◆ **PROBLEM TO SOLVE**:
Copy out exactly the lines that begin with the one containing "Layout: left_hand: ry" and continue until the last line of the material.

[[ PROVIDED MATERIAL open ]]

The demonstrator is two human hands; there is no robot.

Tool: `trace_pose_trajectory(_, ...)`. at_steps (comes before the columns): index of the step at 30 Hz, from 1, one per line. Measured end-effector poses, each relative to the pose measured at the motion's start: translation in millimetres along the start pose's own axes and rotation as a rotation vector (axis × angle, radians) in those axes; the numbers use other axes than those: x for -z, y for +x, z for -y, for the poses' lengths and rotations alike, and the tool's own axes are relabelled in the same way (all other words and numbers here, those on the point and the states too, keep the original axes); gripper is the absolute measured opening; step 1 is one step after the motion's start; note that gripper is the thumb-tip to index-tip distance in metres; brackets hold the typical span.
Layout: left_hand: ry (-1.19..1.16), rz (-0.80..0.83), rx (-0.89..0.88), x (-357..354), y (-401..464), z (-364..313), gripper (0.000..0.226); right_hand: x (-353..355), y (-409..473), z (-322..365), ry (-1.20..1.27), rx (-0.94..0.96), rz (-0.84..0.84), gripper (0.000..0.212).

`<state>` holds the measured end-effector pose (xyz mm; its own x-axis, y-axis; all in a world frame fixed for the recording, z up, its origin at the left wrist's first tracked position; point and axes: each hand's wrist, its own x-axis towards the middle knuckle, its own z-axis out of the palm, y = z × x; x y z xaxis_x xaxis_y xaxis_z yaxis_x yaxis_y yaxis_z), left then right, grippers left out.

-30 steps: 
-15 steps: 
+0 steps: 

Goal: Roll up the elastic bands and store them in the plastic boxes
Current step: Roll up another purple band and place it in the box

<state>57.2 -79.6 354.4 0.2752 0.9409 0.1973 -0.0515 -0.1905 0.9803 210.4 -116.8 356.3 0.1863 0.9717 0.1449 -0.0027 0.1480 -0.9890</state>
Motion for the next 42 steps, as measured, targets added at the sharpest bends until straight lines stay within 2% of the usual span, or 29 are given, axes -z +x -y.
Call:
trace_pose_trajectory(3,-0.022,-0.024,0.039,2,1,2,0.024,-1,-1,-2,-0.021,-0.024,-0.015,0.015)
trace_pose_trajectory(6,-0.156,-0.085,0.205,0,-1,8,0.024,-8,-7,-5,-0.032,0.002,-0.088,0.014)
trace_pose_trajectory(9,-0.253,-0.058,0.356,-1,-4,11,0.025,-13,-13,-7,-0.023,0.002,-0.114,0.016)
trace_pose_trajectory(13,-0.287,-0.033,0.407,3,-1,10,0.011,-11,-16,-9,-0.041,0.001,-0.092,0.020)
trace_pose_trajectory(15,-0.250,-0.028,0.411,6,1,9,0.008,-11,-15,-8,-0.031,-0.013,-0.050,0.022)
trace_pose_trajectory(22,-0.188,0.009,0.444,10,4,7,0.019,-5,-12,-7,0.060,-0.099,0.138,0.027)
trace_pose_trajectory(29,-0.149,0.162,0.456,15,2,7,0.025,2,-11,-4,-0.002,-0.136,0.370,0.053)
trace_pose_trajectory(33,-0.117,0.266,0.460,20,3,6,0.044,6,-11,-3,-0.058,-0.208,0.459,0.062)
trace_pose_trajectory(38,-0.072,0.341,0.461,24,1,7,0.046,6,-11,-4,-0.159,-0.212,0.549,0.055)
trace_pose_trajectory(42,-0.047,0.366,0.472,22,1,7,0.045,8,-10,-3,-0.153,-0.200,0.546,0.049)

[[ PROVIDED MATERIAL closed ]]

◆ **EXERCISE RESPONSE**:
Layout: left_hand: ry (-1.19..1.16), rz (-0.80..0.83), rx (-0.89..0.88), x (-357..354), y (-401..464), z (-364..313), gripper (0.000..0.226); right_hand: x (-353..355), y (-409..473), z (-322..365), ry (-1.20..1.27), rx (-0.94..0.96), rz (-0.84..0.84), gripper (0.000..0.212).

`<state>` holds the measured end-effector pose (xyz mm; its own x-axis, y-axis; all in a world frame fixed for the recording, z up, its origin at the left wrist's first tracked position; point and axes: each hand's wrist, its own x-axis towards the middle knuckle, its own z-axis out of the palm, y = z × x; x y z xaxis_x xaxis_y xaxis_z yaxis_x yaxis_y yaxis_z), left then right, grippers left out.

-30 steps: 
-15 steps: 
+0 steps: 

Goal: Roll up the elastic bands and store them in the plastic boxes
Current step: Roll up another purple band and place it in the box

<state>57.2 -79.6 354.4 0.2752 0.9409 0.1973 -0.0515 -0.1905 0.9803 210.4 -116.8 356.3 0.1863 0.9717 0.1449 -0.0027 0.1480 -0.9890</state>
Motion for the next 42 steps, as measured, targets added at the sharpest bends until straight lines stay within 2% of the usual span, or 29 are given, axes -z +x -y.
Call:
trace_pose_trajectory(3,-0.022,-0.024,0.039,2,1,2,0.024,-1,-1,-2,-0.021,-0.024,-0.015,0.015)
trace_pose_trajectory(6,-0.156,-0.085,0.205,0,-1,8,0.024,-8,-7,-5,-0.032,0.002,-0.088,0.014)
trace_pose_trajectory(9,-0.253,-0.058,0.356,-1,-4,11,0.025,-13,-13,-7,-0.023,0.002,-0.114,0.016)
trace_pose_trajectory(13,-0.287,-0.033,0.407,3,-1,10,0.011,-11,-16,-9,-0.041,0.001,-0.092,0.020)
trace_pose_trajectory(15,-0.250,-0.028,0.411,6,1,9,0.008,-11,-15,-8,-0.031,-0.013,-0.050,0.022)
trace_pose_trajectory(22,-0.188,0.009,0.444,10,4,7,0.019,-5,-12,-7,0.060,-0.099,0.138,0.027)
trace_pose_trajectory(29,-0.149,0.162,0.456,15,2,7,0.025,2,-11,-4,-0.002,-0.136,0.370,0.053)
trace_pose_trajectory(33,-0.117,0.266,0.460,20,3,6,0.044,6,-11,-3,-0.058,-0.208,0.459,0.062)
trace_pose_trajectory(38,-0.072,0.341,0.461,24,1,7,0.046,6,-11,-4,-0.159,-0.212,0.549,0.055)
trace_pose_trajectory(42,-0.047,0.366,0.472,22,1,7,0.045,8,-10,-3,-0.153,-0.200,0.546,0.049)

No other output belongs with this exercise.